Kepala Satreskrim, AKP Agus Setyawan, menambahkan adanya pencairan deposito tanpa izin sebesar Rp131 juta.
“Dana deposito nasabah ikut dicairkan tanpa otorisasi, dan BPR yang harus menanggung akibatnya,” ujar Agus.
Temuan ini diperkuat audit dari Badan Pemeriksa Keuangan (BPK) Perwakilan Kaltim yang menetapkan kerugian negara sebesar Rp4,68 miliar.
Barang bukti berupa uang tunai Rp404 juta sudah diamankan penyidik. Keduanya kini dijerat Pasal 2, 3, 18 UU Tipikor juncto Pasal 55 KUHP dengan ancaman maksimal 20 tahun penjara.
Respons Wali Kota Samarinda
Terpisah dari proses hukum, Wali Kota Samarinda, Andi Harun, menegaskan Pemkot sejak awal mendorong penyelesaian tuntas atas dugaan penyimpangan di BPR.
“Segala sesuatu yang menyangkut tentang sangkaan tindak pidana korupsi maupun pidana umum seperti penggelapan, kami serahkan sepenuhnya kepada aparat penegak hukum,” tegasnya.
Andi Harun mengungkap bahwa indikasi penyimpangan bukan hal baru. Evaluasi pemerintah kota beberapa tahun terakhir telah mencatat anomali serius dalam pengelolaan kredit BPR. Atas dasar itu, direksi lama akhirnya diberhentikan melalui sanksi administratif sebelum kasus masuk ke jalur pidana.
“Seketat apa pun aturan, penjahat akan selalu mencari celah,” ujarnya menekankan pentingnya integritas SDM pengelola lembaga keuangan daerah.
Dewan Pengawas: Kasus Ini Justru Momentum Perbaikan
Ketua Dewan Pengawas BPR Samarinda, Ali Fitri Noor, menyatakan bahwa pengungkapan kasus ini menjadi momentum pembenahan besar-besaran.

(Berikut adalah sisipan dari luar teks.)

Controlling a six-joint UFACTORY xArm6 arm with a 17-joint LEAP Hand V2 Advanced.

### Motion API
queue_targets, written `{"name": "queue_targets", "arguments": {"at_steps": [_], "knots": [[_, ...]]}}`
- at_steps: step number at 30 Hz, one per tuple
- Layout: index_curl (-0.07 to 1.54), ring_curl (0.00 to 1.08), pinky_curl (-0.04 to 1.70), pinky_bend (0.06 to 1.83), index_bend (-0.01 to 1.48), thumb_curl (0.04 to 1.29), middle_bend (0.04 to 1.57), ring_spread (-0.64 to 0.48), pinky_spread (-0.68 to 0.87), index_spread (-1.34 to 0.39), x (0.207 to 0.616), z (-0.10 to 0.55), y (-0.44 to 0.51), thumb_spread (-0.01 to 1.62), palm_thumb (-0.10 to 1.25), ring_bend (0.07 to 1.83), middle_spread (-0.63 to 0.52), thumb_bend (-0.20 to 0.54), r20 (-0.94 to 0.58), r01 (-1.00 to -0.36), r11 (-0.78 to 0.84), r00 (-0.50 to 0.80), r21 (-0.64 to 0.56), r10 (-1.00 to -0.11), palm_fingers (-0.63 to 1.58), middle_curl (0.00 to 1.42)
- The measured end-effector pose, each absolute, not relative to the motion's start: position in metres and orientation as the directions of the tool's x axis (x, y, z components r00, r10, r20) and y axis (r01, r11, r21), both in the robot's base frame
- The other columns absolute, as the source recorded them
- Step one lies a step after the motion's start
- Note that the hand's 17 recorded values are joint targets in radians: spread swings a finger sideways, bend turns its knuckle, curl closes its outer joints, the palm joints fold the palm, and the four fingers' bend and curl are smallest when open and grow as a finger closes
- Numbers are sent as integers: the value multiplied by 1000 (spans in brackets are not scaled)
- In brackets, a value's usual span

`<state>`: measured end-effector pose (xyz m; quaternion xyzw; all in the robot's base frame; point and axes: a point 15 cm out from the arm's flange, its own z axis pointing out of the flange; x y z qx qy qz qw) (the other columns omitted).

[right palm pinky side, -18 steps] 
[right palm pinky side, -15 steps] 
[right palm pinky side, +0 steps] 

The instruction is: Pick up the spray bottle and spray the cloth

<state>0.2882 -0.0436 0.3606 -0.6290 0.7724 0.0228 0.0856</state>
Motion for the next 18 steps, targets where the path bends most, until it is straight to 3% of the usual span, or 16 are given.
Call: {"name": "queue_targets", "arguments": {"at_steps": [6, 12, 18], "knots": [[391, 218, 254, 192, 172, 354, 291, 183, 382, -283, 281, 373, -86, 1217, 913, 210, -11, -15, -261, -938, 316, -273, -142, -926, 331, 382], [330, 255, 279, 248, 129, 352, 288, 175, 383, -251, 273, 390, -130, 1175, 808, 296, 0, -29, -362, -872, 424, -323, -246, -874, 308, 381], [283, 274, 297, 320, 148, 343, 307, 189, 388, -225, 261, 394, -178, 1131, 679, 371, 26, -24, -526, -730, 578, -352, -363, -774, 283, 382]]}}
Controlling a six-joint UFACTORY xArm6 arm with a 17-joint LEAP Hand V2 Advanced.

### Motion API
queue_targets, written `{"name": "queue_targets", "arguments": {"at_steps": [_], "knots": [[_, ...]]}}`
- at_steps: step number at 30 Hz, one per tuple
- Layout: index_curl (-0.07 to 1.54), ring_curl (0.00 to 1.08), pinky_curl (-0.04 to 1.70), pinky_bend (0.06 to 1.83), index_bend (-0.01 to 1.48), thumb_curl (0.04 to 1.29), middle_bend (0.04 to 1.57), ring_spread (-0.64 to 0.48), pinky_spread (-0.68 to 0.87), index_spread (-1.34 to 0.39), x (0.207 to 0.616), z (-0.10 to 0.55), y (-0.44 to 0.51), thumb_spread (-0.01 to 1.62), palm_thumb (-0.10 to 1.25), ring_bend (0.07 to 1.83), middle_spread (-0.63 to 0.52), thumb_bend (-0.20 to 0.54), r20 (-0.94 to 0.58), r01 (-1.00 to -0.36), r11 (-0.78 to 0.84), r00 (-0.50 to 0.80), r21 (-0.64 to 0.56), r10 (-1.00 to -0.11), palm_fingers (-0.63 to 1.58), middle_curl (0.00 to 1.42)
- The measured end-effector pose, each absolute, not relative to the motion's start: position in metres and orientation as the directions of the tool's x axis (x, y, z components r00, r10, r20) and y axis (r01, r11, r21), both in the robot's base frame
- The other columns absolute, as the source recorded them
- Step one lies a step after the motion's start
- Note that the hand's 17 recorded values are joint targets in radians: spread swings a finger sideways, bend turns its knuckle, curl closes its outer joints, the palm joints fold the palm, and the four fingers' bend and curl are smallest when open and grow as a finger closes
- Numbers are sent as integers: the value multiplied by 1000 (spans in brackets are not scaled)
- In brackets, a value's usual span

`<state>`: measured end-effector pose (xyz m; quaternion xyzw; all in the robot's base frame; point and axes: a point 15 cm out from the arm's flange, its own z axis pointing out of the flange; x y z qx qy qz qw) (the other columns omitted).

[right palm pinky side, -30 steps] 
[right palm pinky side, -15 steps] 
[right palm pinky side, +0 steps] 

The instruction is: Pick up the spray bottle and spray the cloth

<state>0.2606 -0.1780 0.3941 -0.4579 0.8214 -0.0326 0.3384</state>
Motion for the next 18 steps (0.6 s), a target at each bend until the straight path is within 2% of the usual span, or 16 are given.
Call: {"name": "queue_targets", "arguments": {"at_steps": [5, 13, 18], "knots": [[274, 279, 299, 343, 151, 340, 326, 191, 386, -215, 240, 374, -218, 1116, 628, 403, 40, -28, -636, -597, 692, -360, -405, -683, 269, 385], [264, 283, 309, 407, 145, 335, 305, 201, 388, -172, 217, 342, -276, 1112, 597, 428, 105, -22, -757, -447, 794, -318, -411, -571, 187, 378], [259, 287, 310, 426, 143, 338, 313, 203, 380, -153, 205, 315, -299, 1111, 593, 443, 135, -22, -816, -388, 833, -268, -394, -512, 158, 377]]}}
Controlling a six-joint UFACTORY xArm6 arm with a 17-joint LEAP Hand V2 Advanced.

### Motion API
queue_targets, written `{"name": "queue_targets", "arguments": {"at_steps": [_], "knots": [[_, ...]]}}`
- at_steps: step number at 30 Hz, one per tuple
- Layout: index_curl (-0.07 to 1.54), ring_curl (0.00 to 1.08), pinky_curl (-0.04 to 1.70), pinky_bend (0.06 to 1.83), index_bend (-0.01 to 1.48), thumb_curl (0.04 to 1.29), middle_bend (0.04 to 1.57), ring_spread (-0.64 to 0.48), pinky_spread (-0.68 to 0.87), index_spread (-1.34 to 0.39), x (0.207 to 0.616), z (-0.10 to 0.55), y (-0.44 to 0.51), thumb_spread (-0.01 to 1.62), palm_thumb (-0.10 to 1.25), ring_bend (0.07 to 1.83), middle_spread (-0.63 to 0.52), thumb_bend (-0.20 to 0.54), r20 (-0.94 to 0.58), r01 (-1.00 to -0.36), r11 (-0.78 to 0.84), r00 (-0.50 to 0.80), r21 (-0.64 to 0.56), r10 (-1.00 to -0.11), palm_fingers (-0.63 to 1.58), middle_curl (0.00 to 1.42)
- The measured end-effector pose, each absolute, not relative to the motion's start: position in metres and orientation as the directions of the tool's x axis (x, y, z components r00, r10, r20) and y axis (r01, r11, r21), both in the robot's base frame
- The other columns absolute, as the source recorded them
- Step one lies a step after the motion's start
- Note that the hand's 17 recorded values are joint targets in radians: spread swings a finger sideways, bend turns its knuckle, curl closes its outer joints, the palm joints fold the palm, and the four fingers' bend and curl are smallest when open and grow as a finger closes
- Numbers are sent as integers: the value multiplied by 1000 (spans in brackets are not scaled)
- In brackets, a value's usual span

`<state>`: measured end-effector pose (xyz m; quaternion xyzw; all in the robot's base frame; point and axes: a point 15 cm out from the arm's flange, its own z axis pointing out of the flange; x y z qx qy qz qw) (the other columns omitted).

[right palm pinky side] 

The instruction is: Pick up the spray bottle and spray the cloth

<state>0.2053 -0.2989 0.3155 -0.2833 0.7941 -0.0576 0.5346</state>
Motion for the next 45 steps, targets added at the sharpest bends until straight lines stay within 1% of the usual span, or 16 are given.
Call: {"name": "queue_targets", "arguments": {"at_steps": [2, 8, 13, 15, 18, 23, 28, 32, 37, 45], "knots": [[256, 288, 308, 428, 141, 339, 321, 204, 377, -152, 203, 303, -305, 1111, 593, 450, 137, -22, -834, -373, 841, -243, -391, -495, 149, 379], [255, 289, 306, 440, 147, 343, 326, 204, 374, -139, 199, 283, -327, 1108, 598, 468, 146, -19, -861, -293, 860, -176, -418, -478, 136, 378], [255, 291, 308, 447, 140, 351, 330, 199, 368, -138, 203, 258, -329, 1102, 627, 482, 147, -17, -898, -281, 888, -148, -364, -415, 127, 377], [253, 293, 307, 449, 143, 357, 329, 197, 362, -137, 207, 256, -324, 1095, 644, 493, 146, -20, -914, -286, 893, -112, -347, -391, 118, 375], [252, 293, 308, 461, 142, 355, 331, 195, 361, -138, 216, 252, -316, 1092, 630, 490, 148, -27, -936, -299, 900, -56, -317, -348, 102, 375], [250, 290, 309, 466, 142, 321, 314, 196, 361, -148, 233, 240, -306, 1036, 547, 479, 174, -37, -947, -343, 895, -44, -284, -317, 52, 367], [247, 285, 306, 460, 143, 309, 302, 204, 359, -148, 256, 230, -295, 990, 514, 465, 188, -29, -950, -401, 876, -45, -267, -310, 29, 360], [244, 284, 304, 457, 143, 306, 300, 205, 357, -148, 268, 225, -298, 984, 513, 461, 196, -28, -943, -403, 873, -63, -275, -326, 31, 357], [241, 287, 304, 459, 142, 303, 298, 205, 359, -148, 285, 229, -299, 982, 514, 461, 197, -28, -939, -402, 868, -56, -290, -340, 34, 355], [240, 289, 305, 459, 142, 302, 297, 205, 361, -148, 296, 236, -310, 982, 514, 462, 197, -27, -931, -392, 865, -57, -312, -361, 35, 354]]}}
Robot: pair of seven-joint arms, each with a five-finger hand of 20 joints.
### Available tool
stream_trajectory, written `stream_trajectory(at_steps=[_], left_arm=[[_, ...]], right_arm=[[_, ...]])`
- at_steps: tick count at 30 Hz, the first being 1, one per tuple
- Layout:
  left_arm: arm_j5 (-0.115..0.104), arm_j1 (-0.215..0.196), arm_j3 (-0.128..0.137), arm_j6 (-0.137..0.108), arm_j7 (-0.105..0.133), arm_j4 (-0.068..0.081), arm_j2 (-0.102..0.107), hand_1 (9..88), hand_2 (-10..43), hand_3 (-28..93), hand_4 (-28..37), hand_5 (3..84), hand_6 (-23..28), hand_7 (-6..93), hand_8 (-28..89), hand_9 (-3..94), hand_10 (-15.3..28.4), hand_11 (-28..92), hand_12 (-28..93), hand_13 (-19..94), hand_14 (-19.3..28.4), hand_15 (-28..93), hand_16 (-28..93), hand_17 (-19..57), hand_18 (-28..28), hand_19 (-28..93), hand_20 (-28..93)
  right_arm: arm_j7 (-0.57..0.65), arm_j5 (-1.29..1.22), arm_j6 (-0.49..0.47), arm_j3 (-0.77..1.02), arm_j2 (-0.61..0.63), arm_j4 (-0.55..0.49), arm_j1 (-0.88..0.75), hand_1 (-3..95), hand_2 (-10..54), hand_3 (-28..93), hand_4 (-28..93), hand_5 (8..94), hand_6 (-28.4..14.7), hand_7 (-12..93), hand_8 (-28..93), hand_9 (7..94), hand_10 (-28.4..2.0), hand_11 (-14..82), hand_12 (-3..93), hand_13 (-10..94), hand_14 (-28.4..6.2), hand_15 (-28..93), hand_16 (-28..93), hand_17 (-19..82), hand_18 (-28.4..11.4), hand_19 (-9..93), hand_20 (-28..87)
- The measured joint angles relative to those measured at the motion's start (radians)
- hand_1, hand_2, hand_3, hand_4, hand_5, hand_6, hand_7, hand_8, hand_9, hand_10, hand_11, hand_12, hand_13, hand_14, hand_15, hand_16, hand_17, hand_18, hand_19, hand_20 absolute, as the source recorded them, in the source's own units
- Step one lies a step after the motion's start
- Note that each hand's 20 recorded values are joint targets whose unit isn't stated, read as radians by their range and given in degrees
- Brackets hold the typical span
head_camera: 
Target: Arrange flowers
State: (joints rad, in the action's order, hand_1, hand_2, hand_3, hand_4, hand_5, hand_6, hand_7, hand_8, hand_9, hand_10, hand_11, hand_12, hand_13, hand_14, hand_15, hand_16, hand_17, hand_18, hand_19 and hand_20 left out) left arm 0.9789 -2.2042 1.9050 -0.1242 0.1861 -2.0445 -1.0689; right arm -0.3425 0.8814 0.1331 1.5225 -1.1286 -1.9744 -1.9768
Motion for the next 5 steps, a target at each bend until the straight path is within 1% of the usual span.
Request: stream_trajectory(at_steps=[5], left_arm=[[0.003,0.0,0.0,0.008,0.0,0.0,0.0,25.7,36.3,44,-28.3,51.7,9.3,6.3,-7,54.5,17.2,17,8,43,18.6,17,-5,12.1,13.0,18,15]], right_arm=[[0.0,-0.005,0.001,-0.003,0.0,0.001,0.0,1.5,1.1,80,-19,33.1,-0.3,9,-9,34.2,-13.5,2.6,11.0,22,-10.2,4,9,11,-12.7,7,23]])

“Kami mengucapkan terima kasih kepada kepolisian yang sudah menindaklanjuti kasus ini. Penyelesaian hukum membuka peluang pengembalian dana dan mengurangi beban keuangan bank,” ungkapnya.
Ia memastikan bahwa manajemen BPR kini memperketat fungsi pengawasan, memperbaiki rasio kredit bermasalah (NPL), serta melakukan konsolidasi internal. Ali berharap langkah ini mampu mengembalikan kepercayaan publik sekaligus menumbuhkan kontribusi laba BPR terhadap Pemkot Samarinda.